President Keïta is lawfully elected, has completed one presidential term of 5 years and is midway through his second. For ECOWAS, the regional organization of West-African countries, the demand for the President's resignation is therefore unacceptable. On 27 July, West African heads of state held a summit on the situation. They proposed a new national unity government, following a dialogue that includes 50 percent members of the ruling party, 30 percent from the opposition and 20 percent drawn from civil society. They also demanded the resignation of 31 MPs elected to parliament during bitterly disputed elections in March and called on the government to intensify the efforts to find opposition leader Cissé, whose disappearance has contributed to the instability.

The response from M5-RFP was prompt: The M5-RFP “demands more than ever” the end of Keïta and his regime. The movement also minced no words on its disappointment with ECOWAS and what they allege as their failure to grasp the severity of Mali’s situation, “The M5-RFP notes, with regret, that the conclusions of the Summit of Heads of State do not take into account the depth and gravity of the socio-political crisis which is mortgaging the future of Mali, do not correspond at all to expectations and aspirations of the Malian people and above all violate the laws and the Constitution of Mali that the Movement respects,” they stated.

The movement called last week for a new phase of protests and civil disobedience, inviting all Malian people to join the call for the president’s resignation. The concerned MPs, for their part, have rejected the request from the region and insists on retaining their seats in Parliament. In other words, the crisis in the country is complete. No-one seems to know the way out.

The leaders of the region have every reason to be concerned, both about the risk of spill-over into neighbouring countries and further deterioration of the security situation in the region, weakening the fight against terrorism. Terrorist networks can now take advantage of the situation, as they did last time in 2012. Terrorism breeds on countries with weak states and large contested peripheries, countries affected by destabilization and risk of disintegration. They know how to exploit political chaos. Unfortunately, the spill-over into Burkina Faso and Niger is already happening.
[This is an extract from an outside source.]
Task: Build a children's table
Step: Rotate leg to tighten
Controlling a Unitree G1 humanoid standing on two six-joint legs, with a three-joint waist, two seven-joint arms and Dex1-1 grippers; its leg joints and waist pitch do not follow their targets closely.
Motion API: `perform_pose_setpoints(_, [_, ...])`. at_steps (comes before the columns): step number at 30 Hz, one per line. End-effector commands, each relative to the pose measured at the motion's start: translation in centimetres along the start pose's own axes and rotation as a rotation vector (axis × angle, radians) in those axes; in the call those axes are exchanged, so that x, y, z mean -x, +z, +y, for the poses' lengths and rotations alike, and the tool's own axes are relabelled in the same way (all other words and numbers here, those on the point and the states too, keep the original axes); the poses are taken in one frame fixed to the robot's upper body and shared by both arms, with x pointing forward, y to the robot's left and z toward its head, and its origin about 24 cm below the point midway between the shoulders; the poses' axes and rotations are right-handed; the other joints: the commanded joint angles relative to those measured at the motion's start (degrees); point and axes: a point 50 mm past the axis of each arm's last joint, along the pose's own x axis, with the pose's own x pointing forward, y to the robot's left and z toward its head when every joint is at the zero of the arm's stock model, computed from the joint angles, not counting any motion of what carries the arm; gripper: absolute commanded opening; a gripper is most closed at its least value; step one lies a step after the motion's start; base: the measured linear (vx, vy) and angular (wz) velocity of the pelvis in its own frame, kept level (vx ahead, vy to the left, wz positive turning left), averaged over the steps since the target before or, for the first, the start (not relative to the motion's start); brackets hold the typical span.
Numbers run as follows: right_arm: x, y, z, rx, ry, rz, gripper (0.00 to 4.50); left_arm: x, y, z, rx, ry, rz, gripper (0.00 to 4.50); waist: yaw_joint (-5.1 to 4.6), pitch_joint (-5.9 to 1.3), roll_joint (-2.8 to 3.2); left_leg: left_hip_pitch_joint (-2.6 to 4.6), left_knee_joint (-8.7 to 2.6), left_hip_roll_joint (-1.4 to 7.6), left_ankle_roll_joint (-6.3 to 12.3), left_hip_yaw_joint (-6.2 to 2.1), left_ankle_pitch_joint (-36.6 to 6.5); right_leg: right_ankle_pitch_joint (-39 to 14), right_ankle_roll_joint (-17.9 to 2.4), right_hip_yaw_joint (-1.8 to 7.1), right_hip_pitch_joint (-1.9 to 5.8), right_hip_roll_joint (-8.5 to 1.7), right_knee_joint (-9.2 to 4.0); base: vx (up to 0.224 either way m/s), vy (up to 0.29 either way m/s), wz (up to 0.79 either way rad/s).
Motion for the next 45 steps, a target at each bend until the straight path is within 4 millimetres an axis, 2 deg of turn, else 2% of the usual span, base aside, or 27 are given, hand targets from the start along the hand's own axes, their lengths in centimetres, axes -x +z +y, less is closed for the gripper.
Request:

The Sahel has been in an escalating crisis since 2013. A triple whammy of terrorism, COVID-19 and political tensions can now push the region over the brink. It may have dramatic consequences. This fall, there are presidential elections in Burkina Faso, Niger, and Chad, among others. With COVID-19, there is concern about how elections can be credibly and fairly conducted and the risk that they may become contested, escalating political tensions. These are fragile countries, and the political fall-out can be serious. More political crises may be on the way. The Sahel is at a crossroads. And Mali is at the heart of it all. It is a test case for the region and the international community.

Mali’s crisis is not resolved through short visits by high level delegations, however, followed by superficial compromises. At best they provide immediate band-aid. But such aid never lasts. The wounds are deeper. The region and concerned international interlocutors would do wisely in investing serious time and effort in going to the root causes and addressing what in fact is a multifaceted and utterly complex crisis. It is deep, it is difficult, and it will take time. Nevertheless, such an effort will have a greater chance of success. And progress will impact positively on the Sahel overall. Indeed, if such an effort were made there is more hope that the Flamme de la Paix in Timbuktu again would signify the promise of peace, both for Mali and for the Sahel.